Foi preciso uma década, mas o Supremo Tribunal Federal finalmente botou ordem no coreto. Com a decisão recente que reconhece a validade da Lei Complementar 255/2015 de Sergipe, que proíbe a incorporação de cargos comissionados à aposentadoria de servidores, o Judiciário desenrola um nó que há anos asfixiava os cofres públicos e zombava da lógica da moralidade administrativa.
A farra era silenciosa, mas vultosa. Durante anos, cidadãos que ingressavam em cargos básicos, merendeiras, faxineiros, auxiliares, por meio de concurso, encontravam atalhos para cargos de confiança. Nada contra a ascensão funcional, desde que por mérito e função compatível. O problema é que, muitas vezes, o “plano de carreira” era menos sobre trabalho e mais sobre sobrenome. O que começou como exceção para servidores antigos e dedicados virou brecha, e depois virou rombo.
O mecanismo era simples: servidores comissionados, muitos oriundos das castas mais altas do Estado, migravam de cargo em cargo, acumulando funções de confiança. Ao fim da linha, com tempo de serviço e a lei ao seu favor, incorporavam essas vantagens salariais à aposentadoria. O resultado? Um Estado empobrecido sustentando ex-servidores com salários de elite, em funções que, muitas vezes, sequer foram exercidas de fato.
A decisão do STF é importante por três razões. Primeiro, reconhece a autonomia dos estados em legislar sobre seus regimes de servidores, desde que dentro das balizas constitucionais. Segundo, resgata o princípio da moralidade ao barrar manobras de autopromoção funcional. Terceiro e talvez mais relevante, sinaliza que a esperteza institucionalizada tem prazo de validade.
É evidente que haverá gritaria. Muitos que incorporaram vencimentos com base nessa estrutura agora verão seus contracheques emagrecerem. Há também aposentados que, com a retroatividade da decisão, podem ser impactados diretamente. Mas a Justiça, quando legítima, não pode ser moldada pela conveniência da elite. O interesse público prevalece.
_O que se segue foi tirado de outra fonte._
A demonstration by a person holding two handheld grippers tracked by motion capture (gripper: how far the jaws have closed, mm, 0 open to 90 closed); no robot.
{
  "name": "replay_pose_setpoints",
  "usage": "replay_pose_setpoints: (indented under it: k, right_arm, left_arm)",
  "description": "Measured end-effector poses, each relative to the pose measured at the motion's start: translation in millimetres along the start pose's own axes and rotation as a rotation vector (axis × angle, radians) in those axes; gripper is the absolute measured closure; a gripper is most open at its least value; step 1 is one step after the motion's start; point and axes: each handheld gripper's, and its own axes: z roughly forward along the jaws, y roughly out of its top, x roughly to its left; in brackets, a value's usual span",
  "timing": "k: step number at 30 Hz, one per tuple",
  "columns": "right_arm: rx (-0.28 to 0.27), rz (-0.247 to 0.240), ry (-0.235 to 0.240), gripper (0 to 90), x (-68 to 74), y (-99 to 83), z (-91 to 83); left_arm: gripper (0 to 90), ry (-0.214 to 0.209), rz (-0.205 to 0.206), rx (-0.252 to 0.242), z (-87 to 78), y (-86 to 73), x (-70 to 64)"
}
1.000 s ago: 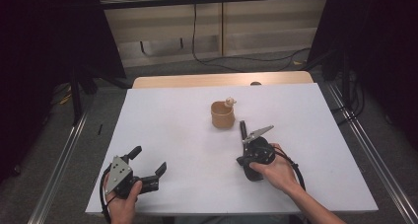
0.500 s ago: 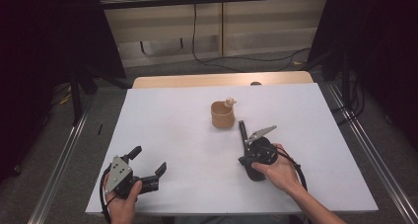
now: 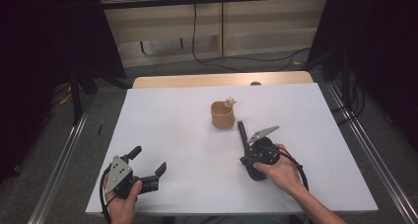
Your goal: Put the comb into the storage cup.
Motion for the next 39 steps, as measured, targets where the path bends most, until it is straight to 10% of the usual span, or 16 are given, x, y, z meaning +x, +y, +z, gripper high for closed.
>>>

Essa decisão, ainda que técnica, tem dimensão simbólica. Ela desafia o velho modelo patrimonialista onde o serviço público serve à família e não à função. Onde o concurso é trampolim e não porta de entrada. Onde o cargo de merendeira é só fachada para uma aposentadoria de 20 mil.
Se há algo a ser aprendido aqui, é que o Estado precisa voltar a ser do povo, não dos sobrenomes que o usam como herança. Concursos públicos não são e não devem ser ferramentas para garantir rendas vitalícias a quem já parte da frente. São instrumentos de acesso justo, mérito real e prestação de serviço efetiva.
A moral da história é dura, mas necessária: quem entrou pela porta do serviço público deve cumprir sua jornada, não trapacear o percurso. E quando o Judiciário reconhece isso, não apenas faz Justiça: ele resgata o respeito.
O editorial de hoje não é apenas sobre uma lei mantida. É sobre um ciclo que precisa se encerrar. Que essa decisão do STF seja o ponto final no capítulo mais silencioso e mais caro da hipocrisia institucionalizada. Porque o Brasil, cansado de sustentar castas travestidas de servidores, precisa lembrar que Justiça também é colocar cada um no lugar que lhe cabe, inclusive na folha de pagamento. Porque mérito não se incorpora. Se conquista.